# [PROBLEM TO WORK ON]
Transcribe the lines from the start of the data below through the line with "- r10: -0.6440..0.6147", word for word and nothing more.

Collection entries
--

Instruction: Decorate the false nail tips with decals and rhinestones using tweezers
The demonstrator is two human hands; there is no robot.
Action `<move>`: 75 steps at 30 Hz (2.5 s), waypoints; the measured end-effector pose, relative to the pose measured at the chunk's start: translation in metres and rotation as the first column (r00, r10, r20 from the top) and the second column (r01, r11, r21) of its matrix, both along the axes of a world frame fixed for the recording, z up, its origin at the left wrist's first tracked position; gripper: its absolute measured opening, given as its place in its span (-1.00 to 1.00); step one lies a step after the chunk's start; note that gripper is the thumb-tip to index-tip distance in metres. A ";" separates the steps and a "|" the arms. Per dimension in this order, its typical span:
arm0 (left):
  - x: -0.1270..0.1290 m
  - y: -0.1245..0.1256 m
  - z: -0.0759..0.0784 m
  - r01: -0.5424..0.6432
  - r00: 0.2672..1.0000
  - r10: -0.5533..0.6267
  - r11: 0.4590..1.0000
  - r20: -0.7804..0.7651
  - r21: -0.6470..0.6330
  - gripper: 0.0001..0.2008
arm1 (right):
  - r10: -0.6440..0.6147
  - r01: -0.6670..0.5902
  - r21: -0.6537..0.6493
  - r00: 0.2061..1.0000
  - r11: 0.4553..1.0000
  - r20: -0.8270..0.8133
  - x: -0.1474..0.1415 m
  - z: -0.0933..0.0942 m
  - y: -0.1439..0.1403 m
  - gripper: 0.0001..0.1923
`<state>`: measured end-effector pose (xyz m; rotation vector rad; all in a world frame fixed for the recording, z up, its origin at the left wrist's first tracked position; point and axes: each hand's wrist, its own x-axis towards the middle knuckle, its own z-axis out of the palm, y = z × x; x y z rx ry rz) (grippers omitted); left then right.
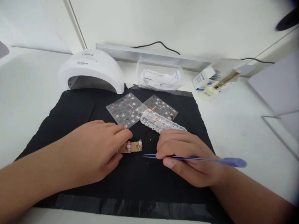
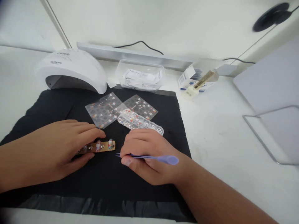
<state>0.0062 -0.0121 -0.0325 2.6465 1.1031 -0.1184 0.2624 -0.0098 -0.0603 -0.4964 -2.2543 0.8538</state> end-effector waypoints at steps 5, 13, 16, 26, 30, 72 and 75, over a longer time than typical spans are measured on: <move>0.000 0.000 0.000 -0.002 1.000 0.002 1.000 0.000 0.005 -0.93 | 0.006 -0.006 -0.008 1.000 1.000 -0.017 0.000 -0.001 0.000 -0.85; 0.000 -0.001 0.001 0.003 1.000 -0.003 1.000 0.005 0.006 -0.95 | -0.001 0.001 0.000 1.000 1.000 0.007 0.000 0.000 -0.001 -0.85; 0.001 -0.001 0.001 0.003 1.000 -0.003 1.000 0.005 0.007 -0.94 | -0.007 0.007 -0.003 1.000 1.000 0.012 0.000 0.000 -0.001 -0.85; 0.002 0.000 0.001 -0.003 1.000 0.003 1.000 0.001 0.003 -0.94 | 0.013 -0.013 -0.002 1.000 1.000 -0.017 0.000 -0.003 0.001 -0.85; 0.002 0.000 0.001 -0.006 1.000 0.005 1.000 -0.002 -0.005 -0.93 | 0.014 -0.013 0.006 1.000 1.000 -0.018 0.001 -0.002 0.000 -0.85; 0.001 0.000 0.002 0.008 1.000 -0.008 1.000 -0.008 0.000 -0.92 | -0.021 0.018 -0.039 0.996 0.999 -0.085 0.000 0.001 -0.003 -0.87; 0.001 0.000 0.002 0.018 1.000 -0.018 1.000 -0.011 -0.011 -0.92 | -0.033 0.022 -0.079 0.991 0.997 -0.130 0.001 0.004 -0.003 -0.87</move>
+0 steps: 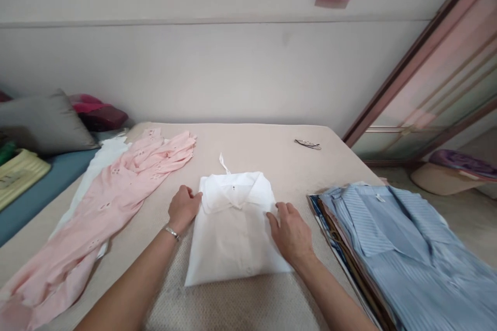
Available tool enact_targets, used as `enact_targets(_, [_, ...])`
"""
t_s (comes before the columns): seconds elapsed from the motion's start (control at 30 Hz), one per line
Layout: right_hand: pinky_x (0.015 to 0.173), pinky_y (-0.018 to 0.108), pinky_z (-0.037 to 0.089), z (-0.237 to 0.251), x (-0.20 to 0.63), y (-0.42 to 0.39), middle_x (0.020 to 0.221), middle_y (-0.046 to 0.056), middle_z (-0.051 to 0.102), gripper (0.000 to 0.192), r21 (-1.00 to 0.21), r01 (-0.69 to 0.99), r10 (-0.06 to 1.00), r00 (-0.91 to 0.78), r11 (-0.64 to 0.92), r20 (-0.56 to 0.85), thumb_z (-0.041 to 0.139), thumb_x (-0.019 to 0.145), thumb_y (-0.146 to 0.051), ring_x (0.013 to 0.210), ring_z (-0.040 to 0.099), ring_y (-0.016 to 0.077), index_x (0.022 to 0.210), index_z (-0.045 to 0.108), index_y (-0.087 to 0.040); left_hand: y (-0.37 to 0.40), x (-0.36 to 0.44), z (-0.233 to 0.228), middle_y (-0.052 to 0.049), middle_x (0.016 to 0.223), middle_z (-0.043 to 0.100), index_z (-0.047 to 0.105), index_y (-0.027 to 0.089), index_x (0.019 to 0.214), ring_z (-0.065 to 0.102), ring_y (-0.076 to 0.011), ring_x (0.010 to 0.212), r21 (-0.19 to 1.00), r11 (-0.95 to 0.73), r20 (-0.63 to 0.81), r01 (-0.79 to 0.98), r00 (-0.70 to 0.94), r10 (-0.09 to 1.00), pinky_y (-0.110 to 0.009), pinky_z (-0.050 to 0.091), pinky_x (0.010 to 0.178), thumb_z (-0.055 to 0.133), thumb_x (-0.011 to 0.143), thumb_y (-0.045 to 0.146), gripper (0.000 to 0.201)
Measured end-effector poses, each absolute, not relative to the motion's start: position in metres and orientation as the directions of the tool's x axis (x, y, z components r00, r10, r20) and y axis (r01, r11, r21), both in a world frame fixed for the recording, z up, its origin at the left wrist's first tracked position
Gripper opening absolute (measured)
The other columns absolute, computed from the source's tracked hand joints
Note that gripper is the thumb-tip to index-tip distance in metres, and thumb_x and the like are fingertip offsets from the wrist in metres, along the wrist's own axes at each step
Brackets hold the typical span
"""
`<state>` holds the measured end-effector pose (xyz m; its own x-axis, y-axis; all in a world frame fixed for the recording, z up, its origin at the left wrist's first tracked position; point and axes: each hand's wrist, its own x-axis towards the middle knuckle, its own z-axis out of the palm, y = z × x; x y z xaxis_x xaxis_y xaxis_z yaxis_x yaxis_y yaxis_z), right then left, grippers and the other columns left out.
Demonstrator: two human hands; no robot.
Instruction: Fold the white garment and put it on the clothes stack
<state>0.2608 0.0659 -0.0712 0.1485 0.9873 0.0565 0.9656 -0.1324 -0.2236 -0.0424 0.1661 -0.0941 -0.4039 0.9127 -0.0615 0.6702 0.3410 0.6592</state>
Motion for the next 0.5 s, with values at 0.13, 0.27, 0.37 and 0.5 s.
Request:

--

# [REPLY TO THE EXERCISE]
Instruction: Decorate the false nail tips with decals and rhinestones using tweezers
The demonstrator is two human hands; there is no robot.
Action `<move>`: 75 steps at 30 Hz (2.5 s), waypoints; the measured end-effector pose, relative to the pose measured at the chunk's start: translation in metres and rotation as the first column (r00, r10, r20 from the top) and the second column (r01, r11, r21) of its matrix, both along the axes of a world frame fixed for the recording, z up, its origin at the left wrist's first tracked position; gripper: its absolute measured opening, given as its place in its span (-1.00 to 1.00); step one lies a step after the chunk's start; note that gripper is the thumb-tip to index-tip distance in metres. A ";" separates the steps and a "|" the arms. Per dimension in this order, its typical span:
arm0 (left):
  - x: -0.1270..0.1290 m
  - y: -0.1245..0.1256 m
  - z: -0.0759..0.0784 m
  - r01: -0.5424..0.6432
  - r00: 0.2672..1.0000
  - r10: -0.5533..0.6267
  - r11: 0.4590..1.0000
  - r20: -0.7804..0.7651
  - r21: -0.6470..0.6330
  - gripper: 0.0001..0.2008
arm1 (right):
  - r10: -0.6440..0.6147

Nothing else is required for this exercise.